Dès lors, remplir le Métropolis avec ses 1 500 places constituait une gageure, car les prix affichés et la proximité du lieu de ce grand spectacle de mi-parcours du FIJM étaient un double défi pour Khaled, défi que le King relèvera puisque son concert s’est déroulé dans une salle comble avec un public bruyant, et même quelque peu indiscipliné.
Justement, les spectateurs non avertis ne se doutaient pas que la tournée de Khaled en Amérique du Nord est originale en ce sens où elle est faite en compagnie de plusieurs artistes qui se sont partagé la scène et se sont succédé tout au long d’une soirée de quatre heures.
Au cours de la conférence de presse qui a suivi la remise du prix, Khaled avait annoncé des surprises pour la soirée car ses invités ne sont pas des inconnus sur la scène artistique et ont taquiné la scène en compagnie de grands artistes tels que Carlos Santana.
Prévu à 21h, le spectacle a débuté par l’entrée en scène du célèbre DJ Cheb I. Sabbah, qui est ce compatriote résidant sur la côte Ouest des Etats-Unis et qui a réchauffé la salle avec des airs remixés de Cheikha Rimiti et de nombreux airs traditionnels algériens dont du tindi remixé en studio. Cette entrée en matière fera redoubler d’ardeur les spectateurs qui appelleront Khaled en vain, puisque c’est Ellan, cet autre artiste américano-marocain qui occupe la scène une trentaine de minutes avant que Khaled n’y entre et mette le feu avec ses anciens tubes (N’ssi N’ssi, Bakhta, Wahran, Abdelkader et l’inévitable Aïcha reprise en chœur par les spectateurs). L’interprétation de quelques morceaux de son nouvel album Ya Rayi n’a pas provoqué l’engouement des spectateurs qui montraient plus d’intérêt pour ses anciens tubes. A plusieurs reprises, Khaled est même interrompu pour donner l’accolade à ses fans qui envahissent la scène. Les services de sécurité jusque-là surpris et débordés redoublent de vigilance et font face aux assauts répétés des spectateurs attirés par leur idole. Les impressionnants agents chargés de la sécurité garderont certainement un souvenir de cette longue soirée qui ne prend fin qu’à une heure du matin et après quatre heures d’un spectacle où la présence des cuivres donnait la nécessaire touche de jazz au raï de Khaled, cet ambassadeur de la FAO, dont la générosité légendaire a permis aux spectateurs patients de passer une très belle soirée où le nombre impressionnant de drapeaux algériens nous rappelle que c’était une journée de réjouissance que ce 5 juillet, jour de fête de l’indépendance et de la jeunesse de notre pays.
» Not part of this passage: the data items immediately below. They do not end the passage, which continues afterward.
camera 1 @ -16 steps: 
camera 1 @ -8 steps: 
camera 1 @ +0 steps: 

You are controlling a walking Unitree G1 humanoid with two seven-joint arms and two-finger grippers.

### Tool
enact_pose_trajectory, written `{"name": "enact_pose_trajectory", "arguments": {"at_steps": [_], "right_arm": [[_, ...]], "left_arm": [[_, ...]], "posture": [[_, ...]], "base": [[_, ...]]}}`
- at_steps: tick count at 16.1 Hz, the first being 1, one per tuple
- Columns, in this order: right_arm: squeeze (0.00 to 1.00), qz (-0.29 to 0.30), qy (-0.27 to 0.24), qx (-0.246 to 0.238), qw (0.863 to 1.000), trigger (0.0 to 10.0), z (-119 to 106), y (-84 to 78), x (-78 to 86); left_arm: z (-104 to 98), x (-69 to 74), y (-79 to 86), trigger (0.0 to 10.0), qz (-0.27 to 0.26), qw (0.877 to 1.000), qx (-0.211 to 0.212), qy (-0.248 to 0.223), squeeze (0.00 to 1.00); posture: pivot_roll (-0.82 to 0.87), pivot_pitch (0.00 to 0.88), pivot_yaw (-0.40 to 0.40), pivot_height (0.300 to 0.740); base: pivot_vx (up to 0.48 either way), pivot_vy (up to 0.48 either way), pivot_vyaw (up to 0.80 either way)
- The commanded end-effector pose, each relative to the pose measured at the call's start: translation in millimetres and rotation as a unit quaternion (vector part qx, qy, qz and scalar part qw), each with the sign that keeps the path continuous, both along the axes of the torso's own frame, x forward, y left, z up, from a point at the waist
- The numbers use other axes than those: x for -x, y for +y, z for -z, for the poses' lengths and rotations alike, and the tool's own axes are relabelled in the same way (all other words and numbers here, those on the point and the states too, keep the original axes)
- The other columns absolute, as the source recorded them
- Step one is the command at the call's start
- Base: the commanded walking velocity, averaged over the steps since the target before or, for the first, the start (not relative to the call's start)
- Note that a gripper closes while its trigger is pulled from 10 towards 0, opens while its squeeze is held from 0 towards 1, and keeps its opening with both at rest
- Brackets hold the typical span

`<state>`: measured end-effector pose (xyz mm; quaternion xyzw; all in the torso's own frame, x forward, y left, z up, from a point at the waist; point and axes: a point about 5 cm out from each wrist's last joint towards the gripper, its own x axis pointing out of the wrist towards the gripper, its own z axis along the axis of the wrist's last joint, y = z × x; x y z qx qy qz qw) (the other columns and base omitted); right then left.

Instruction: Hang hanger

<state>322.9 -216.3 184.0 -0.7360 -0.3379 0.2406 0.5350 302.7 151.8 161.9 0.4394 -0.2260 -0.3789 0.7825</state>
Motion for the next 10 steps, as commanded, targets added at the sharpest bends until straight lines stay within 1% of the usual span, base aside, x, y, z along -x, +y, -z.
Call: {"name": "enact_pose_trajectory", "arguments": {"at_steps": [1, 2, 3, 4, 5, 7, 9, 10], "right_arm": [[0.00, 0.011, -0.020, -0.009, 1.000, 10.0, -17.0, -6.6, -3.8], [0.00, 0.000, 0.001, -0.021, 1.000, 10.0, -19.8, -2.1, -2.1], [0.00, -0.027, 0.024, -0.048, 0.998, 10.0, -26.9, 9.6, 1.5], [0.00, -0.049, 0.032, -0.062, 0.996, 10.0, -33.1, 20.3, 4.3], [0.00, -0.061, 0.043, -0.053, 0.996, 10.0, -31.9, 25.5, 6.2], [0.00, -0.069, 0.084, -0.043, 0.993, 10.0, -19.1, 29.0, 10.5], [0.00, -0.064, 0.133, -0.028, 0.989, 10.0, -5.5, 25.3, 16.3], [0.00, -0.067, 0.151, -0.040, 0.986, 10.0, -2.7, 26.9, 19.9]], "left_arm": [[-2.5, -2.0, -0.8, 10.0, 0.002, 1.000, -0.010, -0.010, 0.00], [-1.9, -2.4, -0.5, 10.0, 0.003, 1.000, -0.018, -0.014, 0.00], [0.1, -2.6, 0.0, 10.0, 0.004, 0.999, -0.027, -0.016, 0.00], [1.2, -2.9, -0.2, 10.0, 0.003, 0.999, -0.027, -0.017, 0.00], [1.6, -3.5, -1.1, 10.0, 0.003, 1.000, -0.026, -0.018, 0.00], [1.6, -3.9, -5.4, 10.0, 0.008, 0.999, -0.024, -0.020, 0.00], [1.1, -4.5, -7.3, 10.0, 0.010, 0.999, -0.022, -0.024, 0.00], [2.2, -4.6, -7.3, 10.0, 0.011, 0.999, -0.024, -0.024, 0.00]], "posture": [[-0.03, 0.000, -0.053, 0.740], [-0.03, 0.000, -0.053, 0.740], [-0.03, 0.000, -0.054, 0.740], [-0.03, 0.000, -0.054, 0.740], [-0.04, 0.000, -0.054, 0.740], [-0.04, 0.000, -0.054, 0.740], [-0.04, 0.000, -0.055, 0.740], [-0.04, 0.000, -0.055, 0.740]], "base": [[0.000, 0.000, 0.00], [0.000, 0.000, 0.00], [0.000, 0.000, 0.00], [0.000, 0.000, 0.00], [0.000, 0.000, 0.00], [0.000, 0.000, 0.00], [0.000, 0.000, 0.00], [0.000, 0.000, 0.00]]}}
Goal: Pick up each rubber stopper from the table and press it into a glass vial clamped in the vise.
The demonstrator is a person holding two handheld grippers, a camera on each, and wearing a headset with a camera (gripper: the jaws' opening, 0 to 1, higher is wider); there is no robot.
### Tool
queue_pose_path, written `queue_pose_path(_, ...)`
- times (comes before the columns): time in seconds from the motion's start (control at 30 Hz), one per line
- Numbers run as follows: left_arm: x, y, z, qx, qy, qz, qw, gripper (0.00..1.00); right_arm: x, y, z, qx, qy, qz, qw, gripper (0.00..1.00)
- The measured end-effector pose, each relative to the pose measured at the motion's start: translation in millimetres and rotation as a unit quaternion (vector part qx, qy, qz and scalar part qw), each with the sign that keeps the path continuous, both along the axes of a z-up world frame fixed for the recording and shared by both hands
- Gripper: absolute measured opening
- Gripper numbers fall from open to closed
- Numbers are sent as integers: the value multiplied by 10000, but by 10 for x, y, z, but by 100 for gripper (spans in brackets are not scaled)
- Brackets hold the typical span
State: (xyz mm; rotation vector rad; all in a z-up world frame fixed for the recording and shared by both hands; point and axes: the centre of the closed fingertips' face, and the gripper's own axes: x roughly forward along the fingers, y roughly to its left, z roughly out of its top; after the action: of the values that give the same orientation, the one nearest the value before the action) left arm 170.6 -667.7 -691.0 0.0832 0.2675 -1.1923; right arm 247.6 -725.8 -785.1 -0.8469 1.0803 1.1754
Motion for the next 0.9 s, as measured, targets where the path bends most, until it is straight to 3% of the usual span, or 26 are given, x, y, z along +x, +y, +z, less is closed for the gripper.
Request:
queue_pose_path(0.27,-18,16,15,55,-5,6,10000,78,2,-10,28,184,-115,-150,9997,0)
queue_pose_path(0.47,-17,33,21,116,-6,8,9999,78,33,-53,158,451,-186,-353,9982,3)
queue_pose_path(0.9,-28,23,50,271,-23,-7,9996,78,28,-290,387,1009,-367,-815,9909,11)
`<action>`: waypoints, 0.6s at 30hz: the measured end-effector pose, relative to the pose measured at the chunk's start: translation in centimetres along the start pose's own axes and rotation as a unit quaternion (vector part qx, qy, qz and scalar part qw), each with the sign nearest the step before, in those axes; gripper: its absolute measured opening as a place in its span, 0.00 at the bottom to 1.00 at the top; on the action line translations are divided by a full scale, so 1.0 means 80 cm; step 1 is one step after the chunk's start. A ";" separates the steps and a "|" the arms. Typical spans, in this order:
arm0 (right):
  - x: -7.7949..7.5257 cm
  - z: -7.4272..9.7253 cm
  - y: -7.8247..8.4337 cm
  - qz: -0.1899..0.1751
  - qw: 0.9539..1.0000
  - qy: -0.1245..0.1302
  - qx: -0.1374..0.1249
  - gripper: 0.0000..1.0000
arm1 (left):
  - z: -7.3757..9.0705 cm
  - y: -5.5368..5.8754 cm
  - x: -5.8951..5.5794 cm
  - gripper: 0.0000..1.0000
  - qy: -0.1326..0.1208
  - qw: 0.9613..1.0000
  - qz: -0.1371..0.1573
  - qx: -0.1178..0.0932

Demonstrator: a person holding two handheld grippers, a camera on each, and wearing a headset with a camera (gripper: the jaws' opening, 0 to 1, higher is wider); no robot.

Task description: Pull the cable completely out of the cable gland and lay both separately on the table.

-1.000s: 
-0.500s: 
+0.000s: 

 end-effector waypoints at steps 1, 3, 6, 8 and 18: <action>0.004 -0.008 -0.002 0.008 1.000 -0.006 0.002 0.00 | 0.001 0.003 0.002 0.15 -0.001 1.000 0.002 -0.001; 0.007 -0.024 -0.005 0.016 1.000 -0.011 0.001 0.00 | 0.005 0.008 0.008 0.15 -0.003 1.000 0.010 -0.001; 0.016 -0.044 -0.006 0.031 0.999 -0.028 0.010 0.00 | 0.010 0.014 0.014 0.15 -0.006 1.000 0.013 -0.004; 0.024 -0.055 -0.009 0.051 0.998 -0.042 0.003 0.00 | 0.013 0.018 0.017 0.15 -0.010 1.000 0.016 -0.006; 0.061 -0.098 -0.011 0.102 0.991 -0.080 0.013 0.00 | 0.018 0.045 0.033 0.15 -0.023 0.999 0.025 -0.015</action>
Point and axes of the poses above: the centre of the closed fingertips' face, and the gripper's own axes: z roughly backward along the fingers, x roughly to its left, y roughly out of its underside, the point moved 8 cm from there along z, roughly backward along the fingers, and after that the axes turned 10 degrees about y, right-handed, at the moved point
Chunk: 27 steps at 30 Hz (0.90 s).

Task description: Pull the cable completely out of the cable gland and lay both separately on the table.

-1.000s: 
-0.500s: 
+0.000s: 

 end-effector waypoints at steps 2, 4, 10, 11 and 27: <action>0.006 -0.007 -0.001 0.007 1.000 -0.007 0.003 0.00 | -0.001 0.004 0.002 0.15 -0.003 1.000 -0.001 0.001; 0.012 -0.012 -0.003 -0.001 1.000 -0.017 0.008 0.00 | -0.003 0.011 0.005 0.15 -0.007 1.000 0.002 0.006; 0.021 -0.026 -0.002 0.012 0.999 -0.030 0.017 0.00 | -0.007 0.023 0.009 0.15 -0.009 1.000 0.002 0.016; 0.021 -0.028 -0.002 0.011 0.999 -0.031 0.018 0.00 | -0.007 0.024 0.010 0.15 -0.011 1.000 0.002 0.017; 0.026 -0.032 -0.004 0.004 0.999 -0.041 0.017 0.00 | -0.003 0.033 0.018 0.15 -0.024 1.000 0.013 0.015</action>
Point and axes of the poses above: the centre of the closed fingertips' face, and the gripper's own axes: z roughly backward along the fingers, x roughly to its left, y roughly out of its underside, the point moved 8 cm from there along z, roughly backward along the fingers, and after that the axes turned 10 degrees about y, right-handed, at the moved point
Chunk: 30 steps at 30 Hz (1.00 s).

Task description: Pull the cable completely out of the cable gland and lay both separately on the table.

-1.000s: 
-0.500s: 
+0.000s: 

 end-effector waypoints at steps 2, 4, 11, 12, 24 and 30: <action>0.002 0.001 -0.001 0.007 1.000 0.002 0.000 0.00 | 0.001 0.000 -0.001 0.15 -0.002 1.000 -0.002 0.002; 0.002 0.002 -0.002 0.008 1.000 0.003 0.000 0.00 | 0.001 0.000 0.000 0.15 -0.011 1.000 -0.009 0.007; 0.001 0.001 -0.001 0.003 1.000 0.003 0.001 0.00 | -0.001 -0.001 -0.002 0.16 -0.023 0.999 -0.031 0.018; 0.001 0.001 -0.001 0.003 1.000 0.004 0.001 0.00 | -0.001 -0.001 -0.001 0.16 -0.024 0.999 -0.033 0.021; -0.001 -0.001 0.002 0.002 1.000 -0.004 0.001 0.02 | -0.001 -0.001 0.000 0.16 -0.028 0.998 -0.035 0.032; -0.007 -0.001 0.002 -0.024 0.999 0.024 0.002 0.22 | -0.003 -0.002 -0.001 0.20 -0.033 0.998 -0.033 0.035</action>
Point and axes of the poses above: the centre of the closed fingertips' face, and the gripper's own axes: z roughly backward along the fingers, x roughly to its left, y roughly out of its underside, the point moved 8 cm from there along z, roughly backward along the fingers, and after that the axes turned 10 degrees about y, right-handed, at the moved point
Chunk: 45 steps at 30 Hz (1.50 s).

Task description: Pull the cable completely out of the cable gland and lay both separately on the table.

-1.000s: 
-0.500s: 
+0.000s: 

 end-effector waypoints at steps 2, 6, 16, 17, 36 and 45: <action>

Si Khaled n’a pas réalisé sa meilleure prestation, comparativement à ses précédentes sorties sur cette même scène rénovée du Métropolis, il pourra cependant s’enorgueillir de retourner en France, avec en poche un trophée de valeur et d’avoir affronté une soirée de gala gratuite se déroulant à quelques dizaines de mètres et qui a regroupé malgré les impressionnants orages plus de 50 000 spectateurs.